Ce n’est pas une prouesse technique. C’est le geste juste au service du propos.
Blockchain, une rareté qui a du sens
Le NFT est souvent mal compris. Réduit à la spéculation, associé à des bulles et des excès. Ce regard passe à côté de l’essentiel : la blockchain est avant tout un outil de certification et de souveraineté pour l’artiste.

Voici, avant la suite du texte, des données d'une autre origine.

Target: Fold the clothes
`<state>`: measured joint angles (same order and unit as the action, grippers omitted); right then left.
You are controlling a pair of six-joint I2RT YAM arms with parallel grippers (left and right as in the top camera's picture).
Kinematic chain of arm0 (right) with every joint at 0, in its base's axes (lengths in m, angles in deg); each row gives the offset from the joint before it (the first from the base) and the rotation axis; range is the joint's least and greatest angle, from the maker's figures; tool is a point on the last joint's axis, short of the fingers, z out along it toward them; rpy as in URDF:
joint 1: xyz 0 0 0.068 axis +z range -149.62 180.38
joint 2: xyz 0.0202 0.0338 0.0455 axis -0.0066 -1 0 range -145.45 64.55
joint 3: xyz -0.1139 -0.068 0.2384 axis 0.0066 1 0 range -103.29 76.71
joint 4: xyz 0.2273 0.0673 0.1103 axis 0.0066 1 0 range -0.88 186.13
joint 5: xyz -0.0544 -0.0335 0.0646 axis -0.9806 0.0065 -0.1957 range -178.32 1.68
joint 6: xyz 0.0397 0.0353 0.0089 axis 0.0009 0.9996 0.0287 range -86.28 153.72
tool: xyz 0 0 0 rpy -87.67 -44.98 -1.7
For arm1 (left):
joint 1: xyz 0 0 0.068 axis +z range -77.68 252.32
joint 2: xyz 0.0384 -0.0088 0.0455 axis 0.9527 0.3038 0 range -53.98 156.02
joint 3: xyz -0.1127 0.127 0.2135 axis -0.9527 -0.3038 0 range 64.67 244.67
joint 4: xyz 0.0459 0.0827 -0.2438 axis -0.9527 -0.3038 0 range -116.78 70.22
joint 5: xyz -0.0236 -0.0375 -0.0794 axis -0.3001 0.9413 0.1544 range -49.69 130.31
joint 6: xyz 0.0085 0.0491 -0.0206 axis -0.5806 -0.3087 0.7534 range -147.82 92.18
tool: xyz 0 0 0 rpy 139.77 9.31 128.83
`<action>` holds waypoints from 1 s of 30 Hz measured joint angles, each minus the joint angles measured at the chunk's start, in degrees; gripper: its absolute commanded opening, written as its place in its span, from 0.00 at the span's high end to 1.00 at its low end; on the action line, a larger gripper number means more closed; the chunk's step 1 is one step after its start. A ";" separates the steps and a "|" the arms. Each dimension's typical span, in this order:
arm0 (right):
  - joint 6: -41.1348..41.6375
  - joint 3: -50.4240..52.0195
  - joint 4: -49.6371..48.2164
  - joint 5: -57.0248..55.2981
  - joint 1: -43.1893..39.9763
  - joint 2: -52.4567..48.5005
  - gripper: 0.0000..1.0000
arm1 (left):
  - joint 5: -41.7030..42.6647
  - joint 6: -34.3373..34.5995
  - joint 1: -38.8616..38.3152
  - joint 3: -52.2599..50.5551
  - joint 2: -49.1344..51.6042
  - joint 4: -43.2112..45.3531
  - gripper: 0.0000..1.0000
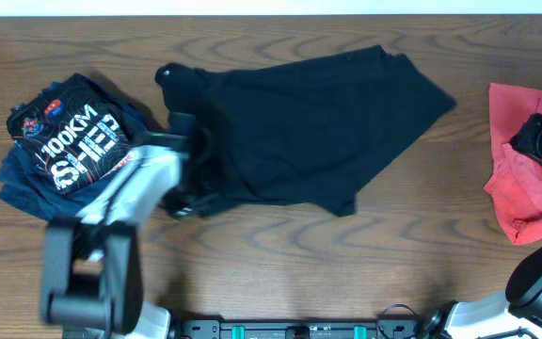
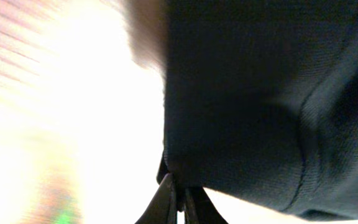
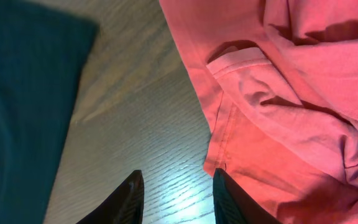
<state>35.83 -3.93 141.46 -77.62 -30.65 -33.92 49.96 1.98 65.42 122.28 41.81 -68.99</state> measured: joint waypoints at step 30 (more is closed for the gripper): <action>-1.07 0.02 2.25 -0.04 8.85 0.00 0.63 | 10.93 5.42 -31.54 -3.50 -0.63 26.25 0.13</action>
<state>34.75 -3.91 143.71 -77.67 -21.79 -33.92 60.89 7.40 33.88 118.78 41.17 -42.74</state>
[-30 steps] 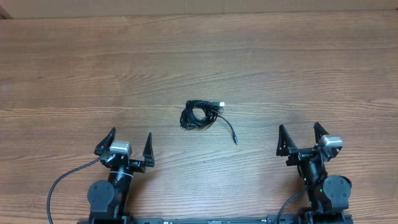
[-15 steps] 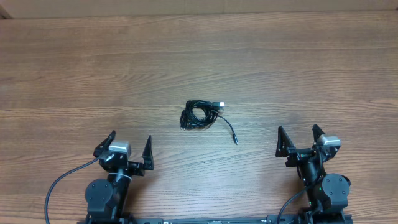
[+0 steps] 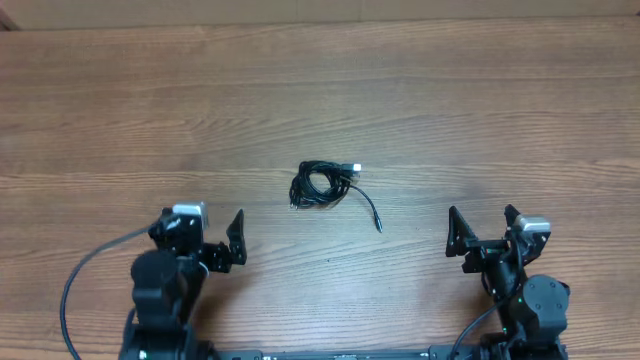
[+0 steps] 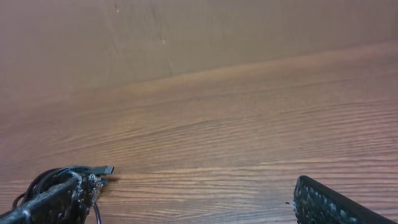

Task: Untangle cables
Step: 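Raise both arms and move the left gripper toward the black cable bundle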

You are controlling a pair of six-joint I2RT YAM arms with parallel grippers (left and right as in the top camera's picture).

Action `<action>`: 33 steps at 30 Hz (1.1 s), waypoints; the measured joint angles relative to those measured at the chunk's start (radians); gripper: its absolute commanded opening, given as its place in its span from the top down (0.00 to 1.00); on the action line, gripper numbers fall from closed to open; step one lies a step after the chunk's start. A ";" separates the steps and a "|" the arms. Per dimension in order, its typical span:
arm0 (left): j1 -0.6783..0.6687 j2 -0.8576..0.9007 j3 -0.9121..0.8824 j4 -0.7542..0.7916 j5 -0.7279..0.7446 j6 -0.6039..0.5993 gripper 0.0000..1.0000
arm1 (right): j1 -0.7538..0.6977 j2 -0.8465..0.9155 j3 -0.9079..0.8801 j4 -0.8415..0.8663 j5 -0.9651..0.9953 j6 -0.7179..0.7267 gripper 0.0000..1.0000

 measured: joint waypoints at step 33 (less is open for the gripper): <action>0.000 0.889 0.851 -0.769 0.122 -0.083 0.01 | 0.000 1.024 0.555 -0.327 -0.030 0.001 0.00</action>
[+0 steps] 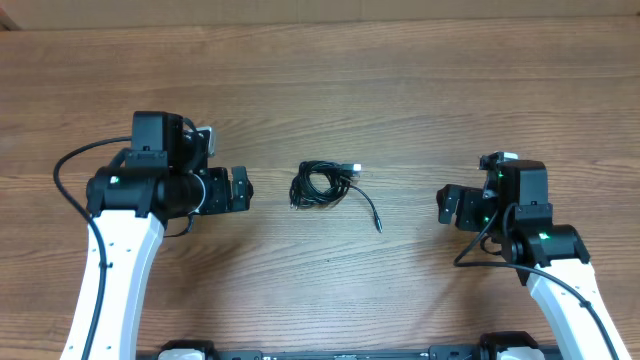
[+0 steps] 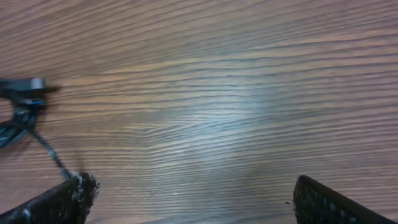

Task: Untangle cables
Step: 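Raise both arms and move the left gripper toward the black cable bundle, then lower the left gripper onto the cable bundle and grasp it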

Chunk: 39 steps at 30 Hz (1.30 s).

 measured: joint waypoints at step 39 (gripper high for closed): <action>-0.321 0.248 0.005 0.411 -0.159 -0.322 0.00 | 0.000 0.000 0.158 -0.175 -0.079 0.056 0.00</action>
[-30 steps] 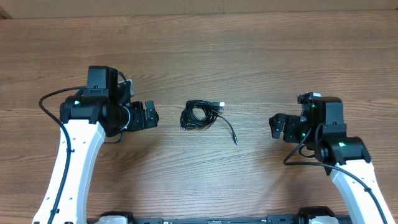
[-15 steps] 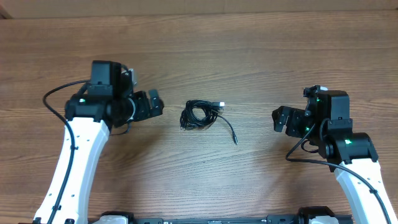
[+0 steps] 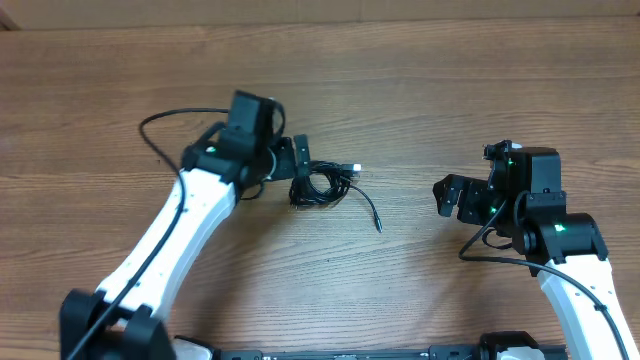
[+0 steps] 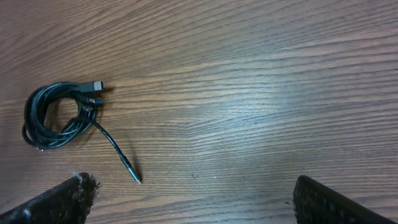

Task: Untangle cables
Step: 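Lower the left gripper onto the cable bundle and grasp it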

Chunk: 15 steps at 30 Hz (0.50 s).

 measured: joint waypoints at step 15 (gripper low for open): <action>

Mais c’est aussi autre chose. La blockchain est une reconnaissance partagée et dispersée, des milliers de nœuds indépendants, répartis dans le monde entier, qui valident simultanément chaque transaction, chaque création, chaque transfert. Pas un serveur central. Pas une autorité unique. Une confiance collaborative, un témoignage globalisé et transparent, où chaque œuvre certifiée existe dans un registre que personne ne contrôle et que tout le monde peut vérifier. C’est une forme de mémoire collective du réel numérique — plus robuste qu’un catalogue, plus durable qu’une archive institutionnelle.
Sur Tezos, chaque œuvre est un contrat. Le contrat spécifie l’auteur, l’édition, les royalties. Il ne peut pas être modifié, falsifié, ou effacé. Pour la première fois dans l’histoire de l’art, un artiste peut vendre une œuvre numérique en édition limitée et percevoir automatiquement un pourcentage sur chaque revente future, sans galerie, sans intermédiaire, sans négociation. La rareté est inscrite dans le code, pas déclarée dans un catalogue.
Limiter volontairement le nombre d’éditions dans un medium qui n’a aucune contrainte physique de reproduction, c’est un acte délibéré. Ce que tu collectes existe en un nombre défini d’exemplaires dans l’univers numérique. Pas par contrainte technique, mais par choix. C’est ce qui donne à ces organismes leur valeur : non pas leur prix, mais leur singularité dans un monde qui reproduit à l’infini.